Circ_0005276 Promotes Prostate Cancer Progression Through the Crosstalk of miR-128-3p/DEPDC1B Axis

This study aimed to investigate more detailed functions of circ_0005276 in prostate cancer (PCa) and provide a novel mechanism for circ_0005276 action. The expression of circ_0005276, microRNA-128-3p (miR-128-3p) and DEP domain containing 1B (DEPDC1B) was detected by quantitative real-time PCR. In functional assays, cell proliferation was determined by CCK-8 assay and EdU assay. Cell migration and invasion were determined by transwell assay. The ability of angiogenesis was determined by tube formation assay. Cell apoptosis was determined by flow cytometry assay. The potential binding relationship between miR-128-3p and circ_0005276 or DEPDC1B was ascertained by dual-luciferase reporter assay and RIP assay. Mouse models were used to verify the role of circ_0005276 in vivo.
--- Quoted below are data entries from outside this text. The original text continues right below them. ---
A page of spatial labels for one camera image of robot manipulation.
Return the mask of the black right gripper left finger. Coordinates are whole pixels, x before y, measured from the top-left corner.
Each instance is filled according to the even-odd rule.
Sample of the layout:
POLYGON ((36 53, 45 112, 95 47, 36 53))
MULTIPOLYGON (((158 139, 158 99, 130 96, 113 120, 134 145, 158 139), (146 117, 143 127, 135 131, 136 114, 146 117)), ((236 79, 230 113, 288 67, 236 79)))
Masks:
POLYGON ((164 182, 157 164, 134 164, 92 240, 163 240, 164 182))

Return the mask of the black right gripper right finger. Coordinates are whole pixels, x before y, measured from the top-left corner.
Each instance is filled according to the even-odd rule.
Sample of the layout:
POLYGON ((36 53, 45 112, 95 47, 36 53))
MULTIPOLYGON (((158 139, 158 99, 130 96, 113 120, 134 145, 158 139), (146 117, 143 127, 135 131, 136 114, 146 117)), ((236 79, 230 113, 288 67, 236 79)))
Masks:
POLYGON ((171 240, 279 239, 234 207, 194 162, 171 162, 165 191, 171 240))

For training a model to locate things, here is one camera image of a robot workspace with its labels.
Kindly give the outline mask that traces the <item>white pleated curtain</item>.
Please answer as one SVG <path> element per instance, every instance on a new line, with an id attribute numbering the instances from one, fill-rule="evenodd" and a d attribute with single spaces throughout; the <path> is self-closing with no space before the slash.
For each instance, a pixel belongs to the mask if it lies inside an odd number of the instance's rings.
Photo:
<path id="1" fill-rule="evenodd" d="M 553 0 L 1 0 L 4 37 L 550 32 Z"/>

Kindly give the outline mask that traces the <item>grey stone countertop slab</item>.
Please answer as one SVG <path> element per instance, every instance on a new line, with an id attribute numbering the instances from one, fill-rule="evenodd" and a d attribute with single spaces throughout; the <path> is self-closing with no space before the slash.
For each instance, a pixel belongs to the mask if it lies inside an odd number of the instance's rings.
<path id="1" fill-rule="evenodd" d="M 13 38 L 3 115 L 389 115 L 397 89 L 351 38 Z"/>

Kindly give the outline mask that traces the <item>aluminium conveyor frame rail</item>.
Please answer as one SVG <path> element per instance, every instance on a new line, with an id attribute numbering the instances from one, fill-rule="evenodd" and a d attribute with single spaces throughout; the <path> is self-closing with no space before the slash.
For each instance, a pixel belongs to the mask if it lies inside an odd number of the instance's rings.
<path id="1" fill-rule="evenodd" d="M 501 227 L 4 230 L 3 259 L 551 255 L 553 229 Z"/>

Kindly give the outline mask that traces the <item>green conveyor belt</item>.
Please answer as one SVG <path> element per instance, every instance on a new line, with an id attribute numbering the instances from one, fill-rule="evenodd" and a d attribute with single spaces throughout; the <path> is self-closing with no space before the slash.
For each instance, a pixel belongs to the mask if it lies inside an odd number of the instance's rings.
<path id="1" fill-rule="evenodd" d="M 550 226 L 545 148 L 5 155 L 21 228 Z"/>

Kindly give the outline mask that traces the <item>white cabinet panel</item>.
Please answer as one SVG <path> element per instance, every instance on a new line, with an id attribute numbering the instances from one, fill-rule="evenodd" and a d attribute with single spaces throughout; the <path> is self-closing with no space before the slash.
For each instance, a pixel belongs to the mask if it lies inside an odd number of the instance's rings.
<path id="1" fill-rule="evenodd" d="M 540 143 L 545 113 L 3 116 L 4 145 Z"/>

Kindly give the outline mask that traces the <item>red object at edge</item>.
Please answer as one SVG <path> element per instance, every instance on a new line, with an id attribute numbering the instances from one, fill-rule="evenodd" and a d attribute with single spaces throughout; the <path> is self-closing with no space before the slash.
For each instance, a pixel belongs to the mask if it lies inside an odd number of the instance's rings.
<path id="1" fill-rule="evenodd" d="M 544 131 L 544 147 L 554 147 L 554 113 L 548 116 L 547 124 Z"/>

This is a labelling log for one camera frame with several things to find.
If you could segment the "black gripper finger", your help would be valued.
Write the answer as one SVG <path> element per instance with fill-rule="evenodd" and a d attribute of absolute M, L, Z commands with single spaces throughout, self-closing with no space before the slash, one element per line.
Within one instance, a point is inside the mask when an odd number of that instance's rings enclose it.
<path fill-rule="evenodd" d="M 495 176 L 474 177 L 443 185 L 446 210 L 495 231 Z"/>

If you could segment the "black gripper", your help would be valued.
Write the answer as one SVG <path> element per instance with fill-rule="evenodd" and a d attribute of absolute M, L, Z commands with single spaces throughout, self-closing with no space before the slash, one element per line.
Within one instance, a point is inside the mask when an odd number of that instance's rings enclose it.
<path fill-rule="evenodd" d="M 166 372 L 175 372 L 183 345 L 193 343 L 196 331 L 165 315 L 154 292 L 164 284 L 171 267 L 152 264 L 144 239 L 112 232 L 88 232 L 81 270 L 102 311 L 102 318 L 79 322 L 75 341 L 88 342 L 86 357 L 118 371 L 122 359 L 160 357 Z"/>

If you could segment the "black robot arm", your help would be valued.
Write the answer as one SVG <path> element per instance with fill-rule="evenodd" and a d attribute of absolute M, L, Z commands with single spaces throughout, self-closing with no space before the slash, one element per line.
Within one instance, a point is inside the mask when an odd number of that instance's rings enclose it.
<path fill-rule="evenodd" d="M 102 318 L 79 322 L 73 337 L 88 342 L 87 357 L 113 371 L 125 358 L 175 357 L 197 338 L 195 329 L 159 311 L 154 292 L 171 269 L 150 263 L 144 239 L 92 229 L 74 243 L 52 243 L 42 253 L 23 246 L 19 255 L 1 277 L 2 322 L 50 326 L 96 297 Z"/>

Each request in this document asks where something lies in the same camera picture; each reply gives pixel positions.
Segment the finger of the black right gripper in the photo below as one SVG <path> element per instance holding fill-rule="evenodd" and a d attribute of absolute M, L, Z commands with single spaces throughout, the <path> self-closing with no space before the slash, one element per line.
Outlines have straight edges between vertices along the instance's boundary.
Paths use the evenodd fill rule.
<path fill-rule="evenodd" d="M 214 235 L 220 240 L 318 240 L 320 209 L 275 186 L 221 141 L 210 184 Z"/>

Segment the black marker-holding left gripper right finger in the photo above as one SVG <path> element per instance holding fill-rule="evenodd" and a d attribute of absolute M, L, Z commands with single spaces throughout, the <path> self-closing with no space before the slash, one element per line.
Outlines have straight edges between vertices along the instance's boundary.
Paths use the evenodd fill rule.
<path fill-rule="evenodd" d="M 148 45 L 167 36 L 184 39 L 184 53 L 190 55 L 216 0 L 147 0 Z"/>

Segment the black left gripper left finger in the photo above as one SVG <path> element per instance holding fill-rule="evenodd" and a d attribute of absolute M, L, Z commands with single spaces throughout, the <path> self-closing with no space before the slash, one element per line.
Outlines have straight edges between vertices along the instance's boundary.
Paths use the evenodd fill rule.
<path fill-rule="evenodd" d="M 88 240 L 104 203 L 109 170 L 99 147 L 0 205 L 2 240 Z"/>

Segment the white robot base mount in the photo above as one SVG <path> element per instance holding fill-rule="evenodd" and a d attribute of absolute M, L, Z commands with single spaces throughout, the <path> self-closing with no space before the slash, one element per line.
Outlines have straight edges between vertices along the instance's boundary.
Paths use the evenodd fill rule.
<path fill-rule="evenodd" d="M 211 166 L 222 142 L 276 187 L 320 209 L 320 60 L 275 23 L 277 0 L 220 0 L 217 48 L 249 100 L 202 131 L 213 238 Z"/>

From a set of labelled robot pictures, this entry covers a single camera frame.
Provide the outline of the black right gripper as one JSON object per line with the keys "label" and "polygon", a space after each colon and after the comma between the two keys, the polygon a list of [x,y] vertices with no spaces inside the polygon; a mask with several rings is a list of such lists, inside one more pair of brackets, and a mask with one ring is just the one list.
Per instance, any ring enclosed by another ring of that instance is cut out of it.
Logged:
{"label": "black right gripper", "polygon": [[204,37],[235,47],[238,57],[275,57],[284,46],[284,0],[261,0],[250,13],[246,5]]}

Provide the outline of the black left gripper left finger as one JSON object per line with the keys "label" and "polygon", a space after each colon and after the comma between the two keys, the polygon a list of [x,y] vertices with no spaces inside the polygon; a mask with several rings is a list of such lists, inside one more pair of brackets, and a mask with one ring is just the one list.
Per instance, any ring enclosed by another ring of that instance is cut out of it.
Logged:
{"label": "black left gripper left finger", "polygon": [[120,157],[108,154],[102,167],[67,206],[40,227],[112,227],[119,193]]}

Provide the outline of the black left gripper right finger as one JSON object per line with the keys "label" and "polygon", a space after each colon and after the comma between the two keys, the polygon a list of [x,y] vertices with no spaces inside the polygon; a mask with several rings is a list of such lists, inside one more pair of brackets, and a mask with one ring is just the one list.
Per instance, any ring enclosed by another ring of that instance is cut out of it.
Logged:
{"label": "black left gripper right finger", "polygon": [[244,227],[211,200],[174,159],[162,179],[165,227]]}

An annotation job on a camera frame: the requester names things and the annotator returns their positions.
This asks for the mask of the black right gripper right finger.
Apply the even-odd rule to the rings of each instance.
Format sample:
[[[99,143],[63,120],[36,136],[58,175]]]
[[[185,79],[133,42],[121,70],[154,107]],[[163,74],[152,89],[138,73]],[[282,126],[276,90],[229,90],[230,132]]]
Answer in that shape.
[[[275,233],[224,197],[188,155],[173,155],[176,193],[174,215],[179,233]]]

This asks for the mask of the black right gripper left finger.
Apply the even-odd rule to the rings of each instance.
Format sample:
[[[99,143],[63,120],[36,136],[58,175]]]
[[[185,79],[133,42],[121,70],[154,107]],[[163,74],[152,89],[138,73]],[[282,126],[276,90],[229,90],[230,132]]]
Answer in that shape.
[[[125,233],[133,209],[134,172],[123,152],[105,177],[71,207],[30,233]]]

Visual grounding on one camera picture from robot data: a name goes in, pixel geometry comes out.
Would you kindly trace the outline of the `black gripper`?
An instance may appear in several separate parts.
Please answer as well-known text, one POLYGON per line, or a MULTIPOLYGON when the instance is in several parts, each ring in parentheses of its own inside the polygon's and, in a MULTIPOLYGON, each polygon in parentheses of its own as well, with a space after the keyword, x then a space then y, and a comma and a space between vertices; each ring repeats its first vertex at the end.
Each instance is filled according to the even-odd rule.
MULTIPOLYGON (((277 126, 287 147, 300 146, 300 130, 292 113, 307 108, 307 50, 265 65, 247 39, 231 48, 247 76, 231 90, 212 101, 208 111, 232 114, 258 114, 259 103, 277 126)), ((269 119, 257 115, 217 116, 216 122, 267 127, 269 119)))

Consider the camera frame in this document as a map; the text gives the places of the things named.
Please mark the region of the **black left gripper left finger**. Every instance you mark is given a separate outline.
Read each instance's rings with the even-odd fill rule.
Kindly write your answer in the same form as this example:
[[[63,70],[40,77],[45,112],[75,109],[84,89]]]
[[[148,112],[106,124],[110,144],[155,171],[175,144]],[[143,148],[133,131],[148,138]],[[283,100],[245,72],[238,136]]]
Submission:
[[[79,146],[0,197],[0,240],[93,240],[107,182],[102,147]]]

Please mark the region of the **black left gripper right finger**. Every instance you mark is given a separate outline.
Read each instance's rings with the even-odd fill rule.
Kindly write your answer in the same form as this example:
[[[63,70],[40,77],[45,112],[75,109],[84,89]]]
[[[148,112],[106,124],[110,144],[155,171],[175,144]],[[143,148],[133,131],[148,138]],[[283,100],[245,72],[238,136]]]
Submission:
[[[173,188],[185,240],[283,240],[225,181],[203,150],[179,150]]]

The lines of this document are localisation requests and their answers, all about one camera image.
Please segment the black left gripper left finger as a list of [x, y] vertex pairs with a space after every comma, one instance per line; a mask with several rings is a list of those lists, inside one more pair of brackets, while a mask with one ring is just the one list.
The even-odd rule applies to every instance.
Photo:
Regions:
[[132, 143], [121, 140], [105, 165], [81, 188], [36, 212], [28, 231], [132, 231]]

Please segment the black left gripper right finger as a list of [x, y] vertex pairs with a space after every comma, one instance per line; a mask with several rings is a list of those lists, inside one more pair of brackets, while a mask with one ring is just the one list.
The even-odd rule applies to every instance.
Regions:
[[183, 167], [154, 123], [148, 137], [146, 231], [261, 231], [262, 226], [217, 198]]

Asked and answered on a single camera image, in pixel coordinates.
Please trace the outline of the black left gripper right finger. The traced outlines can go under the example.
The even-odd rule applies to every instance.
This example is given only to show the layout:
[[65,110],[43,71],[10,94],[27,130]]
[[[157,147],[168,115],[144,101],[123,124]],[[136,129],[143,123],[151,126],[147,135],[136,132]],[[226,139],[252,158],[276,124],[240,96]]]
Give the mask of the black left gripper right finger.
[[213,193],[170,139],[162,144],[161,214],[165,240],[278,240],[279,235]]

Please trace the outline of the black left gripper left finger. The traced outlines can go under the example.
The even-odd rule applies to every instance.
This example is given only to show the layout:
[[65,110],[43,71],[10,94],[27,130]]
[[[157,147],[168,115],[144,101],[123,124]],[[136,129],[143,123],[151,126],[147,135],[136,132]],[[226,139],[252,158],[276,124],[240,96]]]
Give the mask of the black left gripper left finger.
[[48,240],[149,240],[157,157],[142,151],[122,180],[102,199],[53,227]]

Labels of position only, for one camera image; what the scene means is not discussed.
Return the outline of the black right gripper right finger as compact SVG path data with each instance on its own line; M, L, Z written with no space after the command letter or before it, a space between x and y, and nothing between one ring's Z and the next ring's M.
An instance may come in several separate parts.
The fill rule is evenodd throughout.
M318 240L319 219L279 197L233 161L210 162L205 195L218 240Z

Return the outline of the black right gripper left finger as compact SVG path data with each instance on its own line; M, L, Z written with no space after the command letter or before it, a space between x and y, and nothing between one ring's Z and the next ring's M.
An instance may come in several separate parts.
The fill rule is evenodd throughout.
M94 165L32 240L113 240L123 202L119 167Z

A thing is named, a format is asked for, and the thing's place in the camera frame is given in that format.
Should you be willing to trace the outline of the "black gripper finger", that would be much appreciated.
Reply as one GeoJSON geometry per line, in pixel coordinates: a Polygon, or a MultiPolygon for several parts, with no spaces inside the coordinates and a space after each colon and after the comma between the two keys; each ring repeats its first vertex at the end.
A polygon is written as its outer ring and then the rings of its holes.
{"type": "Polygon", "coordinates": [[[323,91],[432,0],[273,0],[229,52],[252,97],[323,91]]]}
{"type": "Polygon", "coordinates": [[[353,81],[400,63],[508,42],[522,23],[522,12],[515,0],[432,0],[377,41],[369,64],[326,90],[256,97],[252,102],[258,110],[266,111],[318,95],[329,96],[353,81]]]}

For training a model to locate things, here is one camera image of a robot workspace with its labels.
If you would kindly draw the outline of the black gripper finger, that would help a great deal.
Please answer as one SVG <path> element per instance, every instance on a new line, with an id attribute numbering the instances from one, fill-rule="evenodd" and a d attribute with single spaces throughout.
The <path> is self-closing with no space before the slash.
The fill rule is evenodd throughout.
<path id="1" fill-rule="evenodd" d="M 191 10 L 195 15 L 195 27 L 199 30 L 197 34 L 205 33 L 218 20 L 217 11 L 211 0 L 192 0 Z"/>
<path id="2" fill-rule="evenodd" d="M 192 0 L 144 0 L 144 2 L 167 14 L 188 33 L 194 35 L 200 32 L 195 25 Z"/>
The upregulation of circ_0005276 was determined in PCa tissues and cells. Circ_0005276 knockdown inhibited proliferation, migration, invasion and angiogenesis in PCa cells, and circ_0005276 knockdown also blocks tumor growth in vivo. Mechanism analysis discovered that miR-128-3p was a target of circ_0005276, and miR-128-3p inhibition recovered circ_0005276 knockdown-inhibited proliferation, migration, invasion and angiogenesis. In addition, DEPDC1B was a target of miR-128-3p, and miR-128-3p restoration-inhibited proliferation, migration, invasion and angiogenesis were rescued by DEPDC1B overexpression. Circ_0005276 might promote the development of PCa by activating the expression of DEPDC1B via targeting miR-128-3p.